Using the listing below, copy every line that mentions "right".
====== Recorded information
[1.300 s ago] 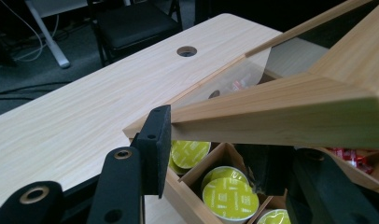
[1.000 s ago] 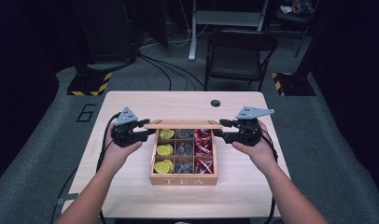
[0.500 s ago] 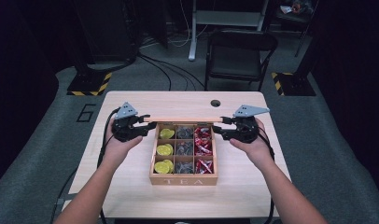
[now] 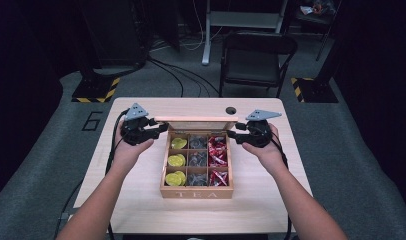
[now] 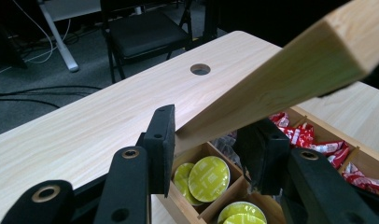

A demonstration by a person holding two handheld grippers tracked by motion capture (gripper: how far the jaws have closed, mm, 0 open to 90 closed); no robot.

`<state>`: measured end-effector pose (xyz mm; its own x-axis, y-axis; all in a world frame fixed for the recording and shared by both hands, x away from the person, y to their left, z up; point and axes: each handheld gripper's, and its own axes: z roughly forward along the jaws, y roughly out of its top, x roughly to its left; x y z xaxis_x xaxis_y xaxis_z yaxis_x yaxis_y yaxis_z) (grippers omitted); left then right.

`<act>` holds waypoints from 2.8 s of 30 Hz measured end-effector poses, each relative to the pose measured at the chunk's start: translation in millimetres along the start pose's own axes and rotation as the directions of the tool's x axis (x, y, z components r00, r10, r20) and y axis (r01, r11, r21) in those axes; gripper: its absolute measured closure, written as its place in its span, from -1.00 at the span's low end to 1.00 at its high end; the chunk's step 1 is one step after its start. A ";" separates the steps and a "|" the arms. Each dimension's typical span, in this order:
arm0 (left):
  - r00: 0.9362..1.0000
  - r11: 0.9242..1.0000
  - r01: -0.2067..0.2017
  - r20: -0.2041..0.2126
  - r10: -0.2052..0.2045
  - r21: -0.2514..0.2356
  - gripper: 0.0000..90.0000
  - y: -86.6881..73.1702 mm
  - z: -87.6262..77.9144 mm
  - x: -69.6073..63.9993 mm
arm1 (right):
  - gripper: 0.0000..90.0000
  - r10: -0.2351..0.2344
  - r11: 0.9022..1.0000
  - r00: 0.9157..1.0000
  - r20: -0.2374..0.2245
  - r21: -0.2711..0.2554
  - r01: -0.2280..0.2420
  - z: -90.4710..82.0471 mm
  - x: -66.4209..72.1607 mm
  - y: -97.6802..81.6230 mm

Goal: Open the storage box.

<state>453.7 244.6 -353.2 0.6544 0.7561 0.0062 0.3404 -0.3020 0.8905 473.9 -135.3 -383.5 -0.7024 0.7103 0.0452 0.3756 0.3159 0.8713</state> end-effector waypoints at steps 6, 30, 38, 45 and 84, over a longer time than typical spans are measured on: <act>1.000 1.000 -0.001 -0.005 0.001 -0.005 0.31 3.4 1.9 2.2 | 0.10 0.017 1.000 1.000 0.004 0.003 -0.017 11.8 -4.6 0.8; 1.000 1.000 0.024 -0.009 -0.024 -0.015 0.33 13.6 9.5 12.1 | 0.23 0.050 0.999 0.999 -0.010 -0.006 -0.050 29.2 -20.1 10.5; 0.999 0.999 0.037 -0.008 -0.037 -0.030 0.34 14.3 12.0 15.0 | 0.24 0.052 0.999 0.998 -0.023 -0.008 -0.052 31.3 -24.7 11.9; 0.999 0.999 0.044 -0.014 -0.045 -0.032 0.34 16.6 14.2 16.7 | 0.26 0.051 0.999 0.999 -0.016 -0.009 -0.051 32.8 -25.5 14.5; 0.994 0.993 0.109 -0.030 -0.107 0.047 0.26 -27.5 6.5 12.2 | 0.36 0.075 0.997 0.997 0.013 0.014 -0.075 42.8 -34.1 27.7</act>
<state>456.7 258.3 -380.6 0.5936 0.8012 -0.0759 0.4410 -0.2449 0.8634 534.1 -123.8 -381.8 -0.6642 0.7403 0.1040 0.4360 0.2707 0.8583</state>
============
§ Problem solution:
`<state>`: measured end-effector pose (xyz mm; its own x-axis, y-axis; all in a world frame fixed for the recording and shared by both hands, x away from the person, y to their left, z up; point and axes: each handheld gripper's, and its own axes: z roughly forward along the jaws, y roughly out of its top, x roughly to its left; x y z xaxis_x xaxis_y xaxis_z yaxis_x yaxis_y yaxis_z) (grippers omitted); left then right.
arm1 (right):

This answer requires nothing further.